Although the T/P ratios of tofacitinib were not significantly different between CON and DSS rats, the relatively lower T/P ratios in DSS rats were reflected in the lower Vss, which was reduced by 43.2% in DSS rats. The decrease in Vss appeared to be independent of plasma protein binding, which was comparable between the two groups (Fig. 2). Therefore, the significant increase in the plasma concentration of tofacitinib in DSS rats was due to the decrease in metabolism of tofacitinib, resulting in a lower Vss and T/P ratio in DSS rats. Similar results have been reported for drugs such as oltipraz in a rat model of liver cirrhosis induced by N-dimethylnitrosamine (Ahn et al., 2009) and metformin in an acute renal failure rat model induced by gentamicin (Lee et al., 2013).
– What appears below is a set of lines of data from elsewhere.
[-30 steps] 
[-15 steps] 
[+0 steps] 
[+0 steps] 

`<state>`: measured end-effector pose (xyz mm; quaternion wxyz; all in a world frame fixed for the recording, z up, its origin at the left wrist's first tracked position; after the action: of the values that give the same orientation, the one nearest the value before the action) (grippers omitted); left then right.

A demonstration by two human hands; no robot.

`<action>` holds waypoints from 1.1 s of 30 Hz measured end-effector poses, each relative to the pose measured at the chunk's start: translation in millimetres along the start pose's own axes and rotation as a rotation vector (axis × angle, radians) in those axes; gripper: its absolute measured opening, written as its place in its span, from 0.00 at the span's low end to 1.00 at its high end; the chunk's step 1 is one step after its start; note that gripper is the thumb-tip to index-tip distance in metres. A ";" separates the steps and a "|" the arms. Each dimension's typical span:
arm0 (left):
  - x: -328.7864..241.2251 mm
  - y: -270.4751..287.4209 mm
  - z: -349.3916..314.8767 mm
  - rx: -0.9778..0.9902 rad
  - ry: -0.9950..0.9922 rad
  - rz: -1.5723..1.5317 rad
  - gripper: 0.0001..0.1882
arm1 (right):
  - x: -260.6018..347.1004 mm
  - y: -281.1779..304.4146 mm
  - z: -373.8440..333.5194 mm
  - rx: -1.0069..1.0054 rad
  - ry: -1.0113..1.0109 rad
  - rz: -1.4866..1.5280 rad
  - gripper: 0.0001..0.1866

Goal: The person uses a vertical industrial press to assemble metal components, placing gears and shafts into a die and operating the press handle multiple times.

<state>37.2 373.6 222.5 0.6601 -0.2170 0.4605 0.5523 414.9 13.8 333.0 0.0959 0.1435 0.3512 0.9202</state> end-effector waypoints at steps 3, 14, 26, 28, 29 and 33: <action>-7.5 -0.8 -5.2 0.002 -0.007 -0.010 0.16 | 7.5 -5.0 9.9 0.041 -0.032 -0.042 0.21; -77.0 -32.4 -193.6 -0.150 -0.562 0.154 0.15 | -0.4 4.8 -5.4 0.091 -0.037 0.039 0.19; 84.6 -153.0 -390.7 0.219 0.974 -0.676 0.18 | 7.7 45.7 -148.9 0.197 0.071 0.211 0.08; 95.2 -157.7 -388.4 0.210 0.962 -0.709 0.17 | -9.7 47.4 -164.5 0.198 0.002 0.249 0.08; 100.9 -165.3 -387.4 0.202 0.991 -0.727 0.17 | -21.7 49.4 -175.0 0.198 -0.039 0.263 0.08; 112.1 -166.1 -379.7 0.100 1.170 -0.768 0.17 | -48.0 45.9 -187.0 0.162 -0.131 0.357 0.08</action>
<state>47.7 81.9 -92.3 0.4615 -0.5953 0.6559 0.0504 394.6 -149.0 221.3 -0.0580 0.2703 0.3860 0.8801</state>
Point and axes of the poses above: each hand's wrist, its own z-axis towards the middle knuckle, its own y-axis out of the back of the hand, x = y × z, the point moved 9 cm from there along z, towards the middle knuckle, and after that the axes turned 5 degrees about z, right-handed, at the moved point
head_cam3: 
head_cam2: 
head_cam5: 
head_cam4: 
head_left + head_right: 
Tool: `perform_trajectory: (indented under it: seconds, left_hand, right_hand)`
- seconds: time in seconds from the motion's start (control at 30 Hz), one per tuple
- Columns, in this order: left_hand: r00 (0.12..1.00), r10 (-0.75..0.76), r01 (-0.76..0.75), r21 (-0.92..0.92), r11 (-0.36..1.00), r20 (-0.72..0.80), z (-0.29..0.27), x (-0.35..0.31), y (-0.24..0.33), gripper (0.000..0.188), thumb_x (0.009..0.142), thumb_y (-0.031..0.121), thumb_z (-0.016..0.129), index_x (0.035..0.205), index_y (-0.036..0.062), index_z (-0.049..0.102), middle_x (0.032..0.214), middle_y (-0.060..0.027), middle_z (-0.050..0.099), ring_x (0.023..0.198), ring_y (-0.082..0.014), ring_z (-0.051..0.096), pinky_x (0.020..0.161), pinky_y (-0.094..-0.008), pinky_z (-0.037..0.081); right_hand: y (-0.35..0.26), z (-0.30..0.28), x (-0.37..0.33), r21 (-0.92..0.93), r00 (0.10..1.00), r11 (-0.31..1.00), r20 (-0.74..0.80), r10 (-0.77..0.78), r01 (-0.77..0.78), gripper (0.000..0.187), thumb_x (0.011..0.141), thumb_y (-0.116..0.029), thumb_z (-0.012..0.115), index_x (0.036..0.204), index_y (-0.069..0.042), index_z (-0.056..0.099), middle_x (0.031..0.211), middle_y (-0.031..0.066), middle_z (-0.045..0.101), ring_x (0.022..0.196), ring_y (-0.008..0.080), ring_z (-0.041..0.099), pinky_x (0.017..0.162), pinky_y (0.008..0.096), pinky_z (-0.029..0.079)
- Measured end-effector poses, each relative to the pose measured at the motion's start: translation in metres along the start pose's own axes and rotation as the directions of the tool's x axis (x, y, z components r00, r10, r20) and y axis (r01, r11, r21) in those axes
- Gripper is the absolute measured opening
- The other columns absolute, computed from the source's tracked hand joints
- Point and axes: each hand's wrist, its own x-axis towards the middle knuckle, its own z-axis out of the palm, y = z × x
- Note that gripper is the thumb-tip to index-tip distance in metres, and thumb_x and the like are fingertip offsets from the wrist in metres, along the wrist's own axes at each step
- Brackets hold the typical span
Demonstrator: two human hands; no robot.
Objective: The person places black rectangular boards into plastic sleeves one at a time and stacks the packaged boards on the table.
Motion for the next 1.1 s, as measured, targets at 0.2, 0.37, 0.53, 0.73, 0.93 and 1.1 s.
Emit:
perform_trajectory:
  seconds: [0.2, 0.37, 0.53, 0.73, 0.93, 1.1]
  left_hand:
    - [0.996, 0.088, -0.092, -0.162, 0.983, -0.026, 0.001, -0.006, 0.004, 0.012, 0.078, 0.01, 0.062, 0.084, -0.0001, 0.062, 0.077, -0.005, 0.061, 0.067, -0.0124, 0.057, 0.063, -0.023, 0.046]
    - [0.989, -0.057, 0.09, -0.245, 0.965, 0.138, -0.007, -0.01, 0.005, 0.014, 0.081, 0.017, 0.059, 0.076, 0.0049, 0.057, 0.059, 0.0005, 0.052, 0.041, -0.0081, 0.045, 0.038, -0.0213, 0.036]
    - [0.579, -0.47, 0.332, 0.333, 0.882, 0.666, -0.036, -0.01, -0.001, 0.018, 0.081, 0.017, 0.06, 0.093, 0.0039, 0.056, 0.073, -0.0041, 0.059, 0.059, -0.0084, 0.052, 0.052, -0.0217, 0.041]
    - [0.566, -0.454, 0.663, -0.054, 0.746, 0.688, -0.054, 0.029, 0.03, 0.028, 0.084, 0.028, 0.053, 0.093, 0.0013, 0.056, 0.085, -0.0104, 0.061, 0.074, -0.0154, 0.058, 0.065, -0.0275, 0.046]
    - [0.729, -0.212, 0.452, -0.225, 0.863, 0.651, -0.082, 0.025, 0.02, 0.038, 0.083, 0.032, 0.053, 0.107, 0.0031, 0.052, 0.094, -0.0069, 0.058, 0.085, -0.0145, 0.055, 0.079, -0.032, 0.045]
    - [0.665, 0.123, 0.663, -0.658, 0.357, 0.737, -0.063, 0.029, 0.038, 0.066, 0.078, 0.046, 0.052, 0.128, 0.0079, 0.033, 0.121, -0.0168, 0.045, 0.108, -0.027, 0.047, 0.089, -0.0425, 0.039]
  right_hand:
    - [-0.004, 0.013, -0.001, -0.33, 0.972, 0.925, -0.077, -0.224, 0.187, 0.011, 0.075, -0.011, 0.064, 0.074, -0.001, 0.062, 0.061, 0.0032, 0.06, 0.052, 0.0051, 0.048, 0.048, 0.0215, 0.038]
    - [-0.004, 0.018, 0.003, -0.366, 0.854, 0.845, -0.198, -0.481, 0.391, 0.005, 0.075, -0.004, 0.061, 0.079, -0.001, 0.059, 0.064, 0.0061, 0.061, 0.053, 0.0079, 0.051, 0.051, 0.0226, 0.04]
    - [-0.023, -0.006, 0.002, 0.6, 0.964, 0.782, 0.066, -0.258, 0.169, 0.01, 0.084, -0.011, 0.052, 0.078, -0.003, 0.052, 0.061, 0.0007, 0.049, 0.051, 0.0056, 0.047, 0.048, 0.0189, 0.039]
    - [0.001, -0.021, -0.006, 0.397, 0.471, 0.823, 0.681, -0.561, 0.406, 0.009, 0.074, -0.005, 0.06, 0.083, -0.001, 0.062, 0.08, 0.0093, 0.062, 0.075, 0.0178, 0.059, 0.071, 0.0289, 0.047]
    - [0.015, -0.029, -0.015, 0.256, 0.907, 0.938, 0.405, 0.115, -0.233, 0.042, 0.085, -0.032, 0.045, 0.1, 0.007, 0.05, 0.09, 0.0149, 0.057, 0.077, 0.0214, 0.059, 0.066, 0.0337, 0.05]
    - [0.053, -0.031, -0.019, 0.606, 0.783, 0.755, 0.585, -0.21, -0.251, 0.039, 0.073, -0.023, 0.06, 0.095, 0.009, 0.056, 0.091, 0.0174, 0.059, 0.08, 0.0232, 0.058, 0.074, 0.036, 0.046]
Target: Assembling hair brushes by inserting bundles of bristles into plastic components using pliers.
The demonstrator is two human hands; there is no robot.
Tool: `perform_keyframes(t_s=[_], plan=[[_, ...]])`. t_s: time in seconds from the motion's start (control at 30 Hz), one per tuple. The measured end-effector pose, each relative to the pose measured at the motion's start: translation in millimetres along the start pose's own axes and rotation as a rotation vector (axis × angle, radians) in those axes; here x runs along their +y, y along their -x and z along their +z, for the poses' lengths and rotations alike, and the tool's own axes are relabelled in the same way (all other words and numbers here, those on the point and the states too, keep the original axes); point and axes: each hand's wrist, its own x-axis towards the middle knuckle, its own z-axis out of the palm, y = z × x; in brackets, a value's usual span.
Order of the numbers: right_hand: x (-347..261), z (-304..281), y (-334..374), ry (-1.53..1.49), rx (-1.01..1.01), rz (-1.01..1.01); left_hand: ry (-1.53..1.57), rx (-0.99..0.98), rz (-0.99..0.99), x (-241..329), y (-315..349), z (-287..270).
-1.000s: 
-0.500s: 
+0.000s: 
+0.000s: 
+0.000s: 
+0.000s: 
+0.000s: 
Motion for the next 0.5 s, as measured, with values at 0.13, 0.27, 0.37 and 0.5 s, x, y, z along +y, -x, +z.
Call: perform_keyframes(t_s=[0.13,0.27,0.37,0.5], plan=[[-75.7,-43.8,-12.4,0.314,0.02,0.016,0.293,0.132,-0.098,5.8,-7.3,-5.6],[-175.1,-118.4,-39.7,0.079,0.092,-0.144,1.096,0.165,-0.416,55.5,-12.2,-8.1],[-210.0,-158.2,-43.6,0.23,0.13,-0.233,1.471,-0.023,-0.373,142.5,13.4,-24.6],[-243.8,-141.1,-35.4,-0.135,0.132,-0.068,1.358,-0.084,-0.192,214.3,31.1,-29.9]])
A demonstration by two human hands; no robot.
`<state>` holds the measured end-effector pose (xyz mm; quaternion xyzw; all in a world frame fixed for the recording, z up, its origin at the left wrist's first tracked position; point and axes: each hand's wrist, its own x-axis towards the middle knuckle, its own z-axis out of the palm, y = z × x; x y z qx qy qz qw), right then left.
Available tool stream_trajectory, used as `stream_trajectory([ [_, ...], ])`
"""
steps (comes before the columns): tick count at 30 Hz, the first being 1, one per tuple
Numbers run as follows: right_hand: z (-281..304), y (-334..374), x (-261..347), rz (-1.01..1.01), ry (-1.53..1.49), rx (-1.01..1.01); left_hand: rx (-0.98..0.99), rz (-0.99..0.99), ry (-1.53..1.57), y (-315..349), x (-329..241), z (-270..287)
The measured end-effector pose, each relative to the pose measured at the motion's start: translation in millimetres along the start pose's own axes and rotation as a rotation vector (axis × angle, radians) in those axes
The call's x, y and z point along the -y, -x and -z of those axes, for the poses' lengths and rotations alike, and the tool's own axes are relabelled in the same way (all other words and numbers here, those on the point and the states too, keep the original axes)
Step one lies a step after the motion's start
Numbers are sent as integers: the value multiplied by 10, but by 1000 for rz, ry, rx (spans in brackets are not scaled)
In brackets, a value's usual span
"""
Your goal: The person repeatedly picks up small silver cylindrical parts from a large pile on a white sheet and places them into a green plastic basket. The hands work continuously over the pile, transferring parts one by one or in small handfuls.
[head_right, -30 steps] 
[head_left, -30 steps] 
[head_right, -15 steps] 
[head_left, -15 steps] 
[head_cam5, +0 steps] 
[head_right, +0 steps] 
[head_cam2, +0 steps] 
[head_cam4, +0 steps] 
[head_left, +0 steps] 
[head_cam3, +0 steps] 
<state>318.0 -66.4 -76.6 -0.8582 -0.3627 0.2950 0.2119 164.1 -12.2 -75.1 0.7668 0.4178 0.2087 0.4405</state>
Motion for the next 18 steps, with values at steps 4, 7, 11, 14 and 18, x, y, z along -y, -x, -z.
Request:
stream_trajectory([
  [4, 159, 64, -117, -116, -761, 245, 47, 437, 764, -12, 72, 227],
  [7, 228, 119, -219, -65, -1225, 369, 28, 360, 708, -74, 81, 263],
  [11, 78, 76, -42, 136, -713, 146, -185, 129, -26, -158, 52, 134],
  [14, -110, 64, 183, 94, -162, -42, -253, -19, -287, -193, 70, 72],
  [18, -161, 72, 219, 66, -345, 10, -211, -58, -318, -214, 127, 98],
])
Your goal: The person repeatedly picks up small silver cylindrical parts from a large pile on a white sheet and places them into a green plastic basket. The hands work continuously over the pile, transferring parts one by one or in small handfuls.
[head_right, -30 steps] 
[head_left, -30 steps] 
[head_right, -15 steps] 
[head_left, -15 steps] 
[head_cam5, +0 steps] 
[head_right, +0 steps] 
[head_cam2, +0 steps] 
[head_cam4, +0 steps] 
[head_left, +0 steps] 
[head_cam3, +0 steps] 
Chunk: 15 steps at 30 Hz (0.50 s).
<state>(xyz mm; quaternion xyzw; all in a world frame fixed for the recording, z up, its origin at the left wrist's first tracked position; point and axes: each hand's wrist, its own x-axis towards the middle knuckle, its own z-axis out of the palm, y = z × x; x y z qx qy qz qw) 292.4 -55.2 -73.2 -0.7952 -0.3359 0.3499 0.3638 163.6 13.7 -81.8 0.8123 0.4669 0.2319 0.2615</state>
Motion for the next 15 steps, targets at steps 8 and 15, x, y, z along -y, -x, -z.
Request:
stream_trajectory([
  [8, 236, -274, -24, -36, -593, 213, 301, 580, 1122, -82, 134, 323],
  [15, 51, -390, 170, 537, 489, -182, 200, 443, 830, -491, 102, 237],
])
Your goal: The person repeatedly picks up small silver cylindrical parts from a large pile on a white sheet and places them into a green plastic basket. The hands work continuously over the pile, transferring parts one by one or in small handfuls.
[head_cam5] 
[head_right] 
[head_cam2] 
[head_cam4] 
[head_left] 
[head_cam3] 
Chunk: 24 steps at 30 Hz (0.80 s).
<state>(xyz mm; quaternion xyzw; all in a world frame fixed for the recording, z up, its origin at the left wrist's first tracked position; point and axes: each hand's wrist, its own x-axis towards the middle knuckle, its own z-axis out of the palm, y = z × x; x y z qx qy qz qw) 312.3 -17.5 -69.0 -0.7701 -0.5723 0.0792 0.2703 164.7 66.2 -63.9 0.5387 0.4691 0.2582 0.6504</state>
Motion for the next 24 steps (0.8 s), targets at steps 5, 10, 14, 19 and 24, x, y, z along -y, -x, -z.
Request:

In summary, our pharmacokinetic results of tofacitinib showed that the AUC of tofacitinib increased significantly in DSS rats compared with CON rats, following the intravenous administration of tofacitinib, because of the slower CLint in the liver owing to the decrease in the hepatic protein levels of CYP3A1/2 and CYP2C11. Similarly, after the oral administration of tofacitinib to DSS rats, the AUC was also significantly greater than that of CON rats due to slower intestinal CLint owing to a decrease in the intestinal protein levels of CYP3A1/2 and CYP2C11. Decreased expression of P-gp also affected the greater AUC of tofacitinib in DSS rats. The pharmacokinetic changes of tofacitinib in DSS rats will provide useful information for deciding its clinical usage for patients with ulcerative colitis and will aid in the adjustment of tofacitinib dosage for these patients.

ACKNOWLEDGMENTS

This work was supported by Basic Science Research Program (NRF-2021R1A2C1011142) through the National Research Foundation of Korea grant funded by the Ministry of Science and ICT, Republic of Korea.

CONFLICT OF INTEREST

The authors declare that there are no competing financial interests.